Dwight H. Little’s 1988 action comedy adventure, Bloodstone, stands amply among any cadre of 80s action titles you can put together. Aside from it’s campy and cheesy allure, it’s precisely the kind you would expect from the Cannon era – this one being from Omega Entertainment and hailing as an Indian-American production.
To boot, it marks the only production of its kind for Indian actor Rajinikanth, who was already twelve years into his craft, and having learned several languages.
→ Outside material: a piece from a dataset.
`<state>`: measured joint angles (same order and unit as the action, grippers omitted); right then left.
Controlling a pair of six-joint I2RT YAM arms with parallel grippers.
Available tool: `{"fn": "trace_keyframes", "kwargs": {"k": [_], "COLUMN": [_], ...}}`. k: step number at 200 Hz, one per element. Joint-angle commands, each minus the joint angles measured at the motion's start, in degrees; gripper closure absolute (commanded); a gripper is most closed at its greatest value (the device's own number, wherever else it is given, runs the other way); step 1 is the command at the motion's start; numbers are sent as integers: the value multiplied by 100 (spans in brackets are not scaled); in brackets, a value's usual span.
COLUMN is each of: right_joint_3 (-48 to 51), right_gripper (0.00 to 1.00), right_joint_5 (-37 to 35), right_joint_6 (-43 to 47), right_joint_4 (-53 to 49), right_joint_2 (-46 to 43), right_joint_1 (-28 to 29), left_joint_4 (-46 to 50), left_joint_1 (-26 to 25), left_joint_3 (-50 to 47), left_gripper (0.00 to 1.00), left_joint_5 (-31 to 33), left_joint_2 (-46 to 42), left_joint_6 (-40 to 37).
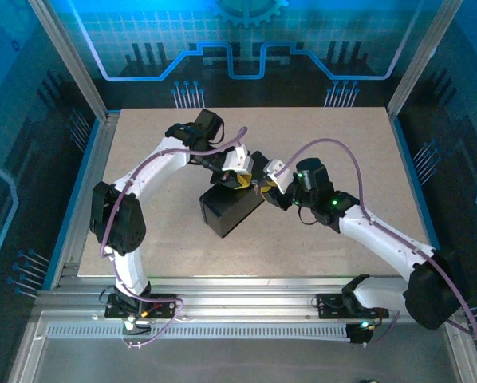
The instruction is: Unlock the padlock with the key
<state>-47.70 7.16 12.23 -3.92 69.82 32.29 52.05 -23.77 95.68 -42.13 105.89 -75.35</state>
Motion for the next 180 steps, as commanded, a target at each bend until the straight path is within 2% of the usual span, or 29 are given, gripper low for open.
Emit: {"fn": "trace_keyframes", "kwargs": {"k": [1,40,86,133,159,180], "right_joint_3": [16,-56,-236,-531,-592,-626], "right_gripper": [66,61,60,64,70,70], "right_joint_5": [-230,29,53,-12,39,136], "right_joint_6": [343,487,649,829,906,957], "right_joint_4": [515,572,578,539,434,289], "right_joint_2": [-132,-7,294,436,508,525], "right_joint_1": [156,298,373,383,383,375], "left_joint_4": [199,160,165,176,191,191], "left_joint_1": [31,37,31,37,38,42], "left_joint_3": [258,263,212,195,196,188], "left_gripper": [86,86,86,86,86,86], "left_joint_5": [-508,-510,-516,-601,-628,-622], "left_joint_2": [37,43,-33,-77,-83,-90], "left_joint_6": [-170,-155,-195,-258,-270,-270]}}
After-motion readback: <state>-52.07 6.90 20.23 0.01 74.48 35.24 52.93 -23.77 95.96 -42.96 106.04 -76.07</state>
For this, language barriers fall short for his role in Blood Stone, coupled with leading duo Brett Stimely and Anna Nichols, and a line-up of oddball characters fresh from a Golan-Globus vehicle.
Bloodstone carries its narrative from 13th century India to present day, introducing ex-cop-turned-textiles family business heir, Sandy (Stimely) and wife, Stephanie (Nichols), freshly arrived on their workacation in the region. A man named Paul Lorre (Jack Kehler), boards the train and breaks the ice over work, life, and a newspaper report about a missing ruby in London.
The three arrive to their destination, but not before Lorre slips them a mysterious object, only to get whisked away by sniveling Inspector Ramesh (Charlie Brill). Their arrival finds them in the expedient company of Shyam (Rajinikanth), a road-savvy “man of all trades” working as a cab driver.
The men chasing the trio are henchmen working for Van Hoeven (Christopher Neame), a rich crime boss whose sole purpose is to acquire the missing ruby that was intended for delivery by Lorre. With the stone missing, and in tow, the dogged, oddball Ramesh who is also in pursuit of the ruby, it’s not long before Stephanie is kidnapped, and a chance reunion between Sandy and Shyam find the two reluctantly partnered to help find Stephanie in exchange for the elusive jewel.
Bloodstone flows with a kinetic storyline, and with lots of moving pieces to keep things interesting. Stimely is well suited as an 80s leading man for his first feature film, but its Rajinikanth who steals the show nearly every which way. His filmic delivery is accentuated by his on-screen charisma which is simply second nature, and conveys exactly why he’s the star he’s become to this day.
Neame’s cartoonish villain in Van Hoeven brings exactly the kind of over-the-top flair with a man who surrounds himself with beautiful, bikini-clad (and even topless) women. Further on the antagonistic end is Brill’s portrayal as the vexatious Ramesh, who speaks ardently to the avid moviegoer familiar with G.W. Bailey’s Lt. Harris in Police Academy.
The production design provides an epic scope for the story, using various village and jungle locales for the story. The fight scenes are mostly rubbish, but are also what you would expect as a prominently Western production for its time with lead actors who could do worse on screenfighting. The film’s depth and scope, however, serve nicely as a warm welcome to viewers readily relaxing their brain cells just to enjoy a ninety-minute good time.
It’s especially a treat for those who may or may not be new to Rajinikanth, who became a viral video sensation when clips of his 2010 sci-fi action hit, Enthiran, began making the rounds on social media, otherwise planting a seed that would ultimately help proliferate the Indian film industry. There are definitely folks who specialize in this field as well, including Josh Hurtado at Screen Anarchy, or even Jaby Koay on YouTube, for anyone looking to take notes or study the niche a lot more closely, so following them would be highly recommended.
As for Blood Stone, you can especially thank the good folks over at Arrow Video for including the title in its library. Long before its director would take the reigns for more action-packed pursuits like Rapid Fire, Murder At 1600 and even the workaday adaptation of Tekken, Blood Stone is a noteworthy watch for the nostalgic moviegoer, and even moreso, a valuable jewel for those just discovering one of India’s biggest and beloved on-screen baddesses for nearly four decades and counting.